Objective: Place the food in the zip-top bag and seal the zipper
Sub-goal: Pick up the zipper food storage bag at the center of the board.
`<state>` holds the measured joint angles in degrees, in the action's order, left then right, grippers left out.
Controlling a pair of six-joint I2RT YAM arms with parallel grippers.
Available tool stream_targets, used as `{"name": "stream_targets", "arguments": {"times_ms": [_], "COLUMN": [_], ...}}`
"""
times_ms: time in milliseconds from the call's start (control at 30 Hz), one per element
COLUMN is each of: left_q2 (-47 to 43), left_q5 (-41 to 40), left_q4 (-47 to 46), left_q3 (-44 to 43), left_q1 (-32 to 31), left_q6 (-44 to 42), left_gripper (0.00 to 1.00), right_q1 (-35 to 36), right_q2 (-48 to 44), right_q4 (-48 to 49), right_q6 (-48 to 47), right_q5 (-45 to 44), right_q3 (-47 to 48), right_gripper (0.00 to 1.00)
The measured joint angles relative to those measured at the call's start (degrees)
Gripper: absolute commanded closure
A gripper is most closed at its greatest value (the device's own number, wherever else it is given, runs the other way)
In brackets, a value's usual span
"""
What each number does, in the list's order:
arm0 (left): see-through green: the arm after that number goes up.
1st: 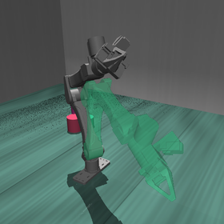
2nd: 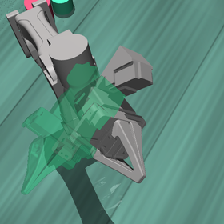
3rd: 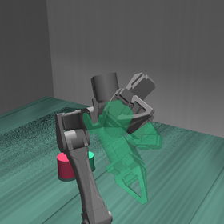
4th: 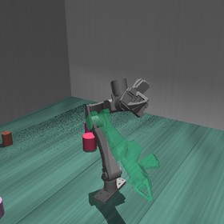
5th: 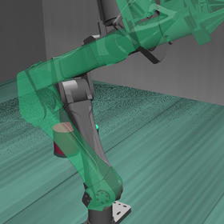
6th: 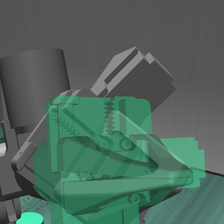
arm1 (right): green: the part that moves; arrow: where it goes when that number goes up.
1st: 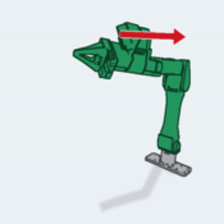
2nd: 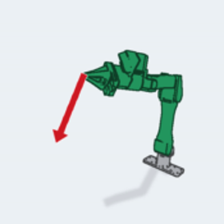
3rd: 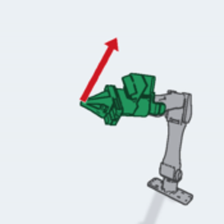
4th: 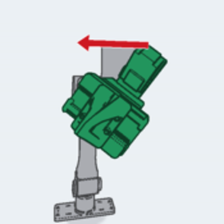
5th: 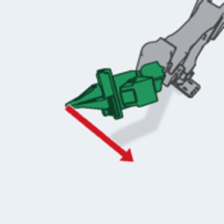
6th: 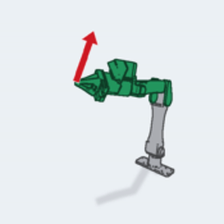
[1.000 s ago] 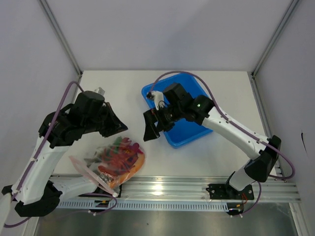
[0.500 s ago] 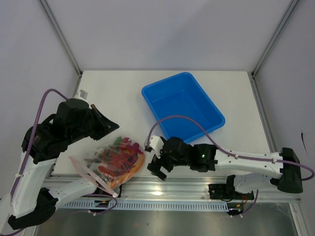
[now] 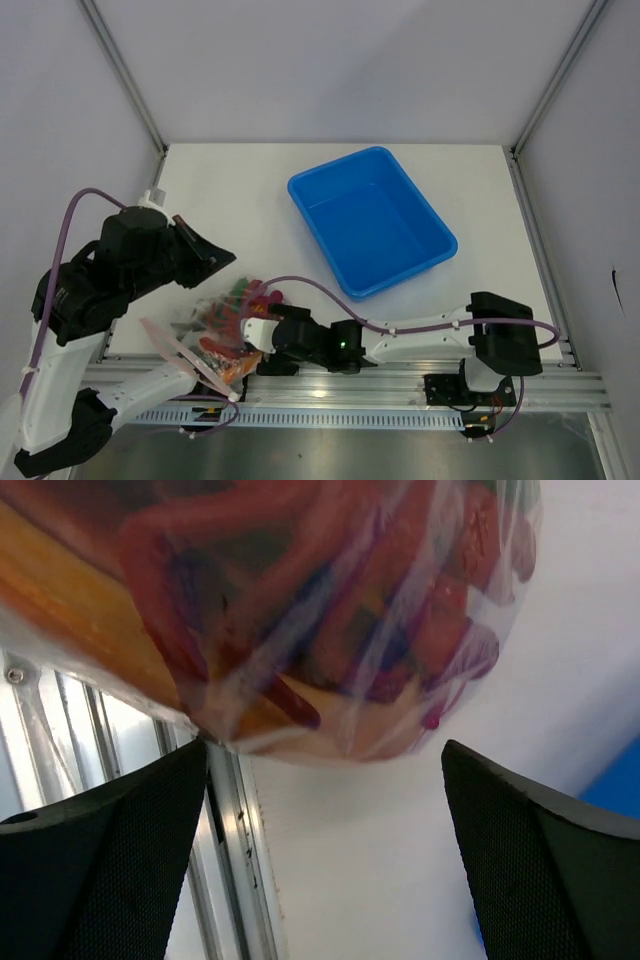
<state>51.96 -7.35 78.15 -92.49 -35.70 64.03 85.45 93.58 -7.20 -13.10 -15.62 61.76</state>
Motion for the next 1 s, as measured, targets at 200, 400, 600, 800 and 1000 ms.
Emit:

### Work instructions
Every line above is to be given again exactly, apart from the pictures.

### Your solution
Objective: Place the food in the zip-top bag and seal the zipper
Sub-goal: Pick up the zipper food storage bag at the center of the board.
`<state>` holds the measured joint angles in degrees, in the action's order, left then right, grippers left out.
Controlling a pair of six-joint I2RT YAM arms with parallel grippers.
Available tool stream_targets, used as `{"name": "stream_targets", "arguments": {"times_ms": [_], "COLUMN": [_], ...}}`
"""
times_ms: time in milliseconds from the call's start (control at 30 Hz), one per element
COLUMN is each of: left_q2 (-47 to 43), left_q5 (-41 to 40), left_q4 (-47 to 46), left_q3 (-44 to 43), left_q1 (-32 to 31), left_q6 (-44 to 42), left_gripper (0.00 to 1.00), right_q1 (-35 to 36), right_q2 (-48 to 44), right_q4 (-48 to 49), right_q6 (-48 to 47), right_q5 (-45 to 44), right_q3 (-47 to 48), right_gripper (0.00 to 1.00)
The measured joint angles relative to those measured at the call's start (degrees)
Gripper: absolute commanded closure
A gripper is most closed at its greatest value (the device's own number, wherever else it is given, runs the other way)
In brackets, a value's usual span
"""
What each number does, in the list's order:
arm0 (left): see-through green: the arm after that number goes up.
1st: 
2nd: 
3rd: 
4th: 
5th: 
6th: 
arm1 (right): green: the part that moves; arrow: where it goes when that number goes up.
1st: 
2nd: 
3rd: 
4th: 
5th: 
6th: 
[1.000 s ago] 
[0.500 s ago] 
[now] 
<state>51.96 -7.35 78.15 -92.49 -35.70 64.03 85.45 93.58 -7.20 -13.10 -15.62 61.76</state>
Motion for the next 1 s, as measured, targets at 200, 400, 600, 800 and 1000 ms.
Emit:

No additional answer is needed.